Signal transduction events in Chinese hamster ovary cells expressing human CD14; Effect of endotoxin desensitization

Previous studies suggest that endotoxin (LPS) stimulation of CD14 receptors may be coupled to heterotrimeric G proteins. However. characterization of the G protein-coupled signaling pathways is incomplete. Also, specific changes in the transduction pathways occur in a phenomenon known as LPS tolerance or desensitization induced by prior exposure to LPS, In the present study, we examined potential CD14-dependent G protein-coupled signaling events in response to LPS, and changes in signaling in these pathways during LPS desensitization in Chinese Hamster Ovary (CHO) cells. LPS stimulated inhibitory kappa B alpha (I kappaB alpha) degradation and p38 phosphorylation in CHO cells transfected with human CD14 receptor (CHO-CD14), but not in CHO cells transfected with vector only. However, activation of these signaling events diverged early in the signal transduction pathways. Pretreatment with pertussis toxin, which inactivates inhibitor G protein (G alphai) function, significantly inhibited LPS-induced p38 phosphorylation, but not LPS-induced I kappaB alpha degradation. Mastoparan, a putative G alphai aganist, synergized with LPS to induce p38 phosphorylation. Thus, LPS stimulation of p38 phosphorylation is, in part, G alphai coupled, whereas I kappaB alpha degradation is not. In subsequent studies, CHO-CD14 cells were desensitized by prior LPS exposure. LPS-desensitized cells exhibited augmented I kappaB alpha content and were refractory to LPS-induced I kappaB alpha degradation and p38 phosphorylation. Pretreatment with cycloheximide, a protein synthesis inhibitor, prevented the effect of LPS desensitization on augmenting cellular I kappaB alpha content and its refractoriness to LPS-induced degradation. However, cycloheximide pretreatment did not prevent impaired p38 phosphorylation in desensitized cells.

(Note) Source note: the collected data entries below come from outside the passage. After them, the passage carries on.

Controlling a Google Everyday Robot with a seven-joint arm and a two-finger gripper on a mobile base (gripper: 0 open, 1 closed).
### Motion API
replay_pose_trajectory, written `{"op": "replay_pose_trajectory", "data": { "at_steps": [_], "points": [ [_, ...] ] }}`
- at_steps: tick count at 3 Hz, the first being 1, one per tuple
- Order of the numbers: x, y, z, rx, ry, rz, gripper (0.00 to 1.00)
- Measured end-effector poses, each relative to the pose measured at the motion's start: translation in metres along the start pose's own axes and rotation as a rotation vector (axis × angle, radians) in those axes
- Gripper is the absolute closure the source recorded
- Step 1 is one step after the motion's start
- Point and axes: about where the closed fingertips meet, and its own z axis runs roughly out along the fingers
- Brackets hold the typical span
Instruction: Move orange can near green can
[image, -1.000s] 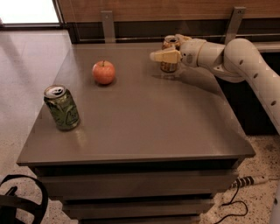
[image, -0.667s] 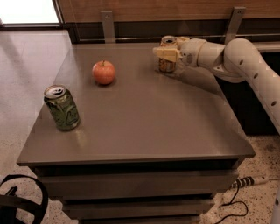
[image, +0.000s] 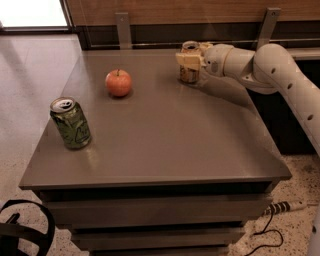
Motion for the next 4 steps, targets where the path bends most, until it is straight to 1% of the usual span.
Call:
{"op": "replay_pose_trajectory", "data": {
  "at_steps": [1,2,3,4],
  "points": [
    [0.0,0.002,0.003,-0.005,0.0,0.0,1.0],
    [-0.011,0.019,-0.001,-0.051,0.012,-0.003,1.0],
    [-0.03,0.052,-0.018,-0.092,0.019,-0.018,1.0],
    [-0.035,0.096,-0.032,-0.128,0.009,-0.01,1.0]
  ]
}}
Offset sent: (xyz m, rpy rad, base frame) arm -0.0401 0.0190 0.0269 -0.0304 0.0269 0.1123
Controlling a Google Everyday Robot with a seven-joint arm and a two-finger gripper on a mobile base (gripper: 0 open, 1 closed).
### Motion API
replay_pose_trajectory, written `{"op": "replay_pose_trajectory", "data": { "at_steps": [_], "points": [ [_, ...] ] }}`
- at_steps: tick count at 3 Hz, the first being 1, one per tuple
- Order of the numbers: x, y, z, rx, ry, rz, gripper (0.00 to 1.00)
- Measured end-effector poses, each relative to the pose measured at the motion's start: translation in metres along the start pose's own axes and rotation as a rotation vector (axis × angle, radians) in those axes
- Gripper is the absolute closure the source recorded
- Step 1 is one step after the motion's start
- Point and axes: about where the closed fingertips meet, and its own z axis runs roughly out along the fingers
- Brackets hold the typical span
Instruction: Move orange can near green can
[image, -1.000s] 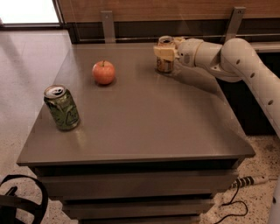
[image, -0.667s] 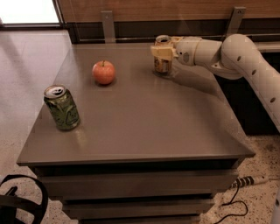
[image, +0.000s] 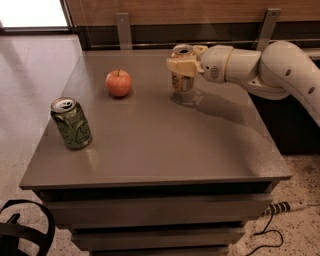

I kappaB alpha upregulation in LPS tolerance may occur through increased synthesis and/or induction of protein that suppress I kappaB alpha degradation. The latter protein synthesis-dependent mechanisms may be distinct from mechanismis inhibiting p38 phosphorylation in tolerance. These findings suggest that LPS tolerance induces CD14-dependent signaling alterations in G alphai-coupled pathways leading to mitogen-activated (MAP) kinase activation as well as G alphai-independent pathways inducing I kappaB alpha degradation.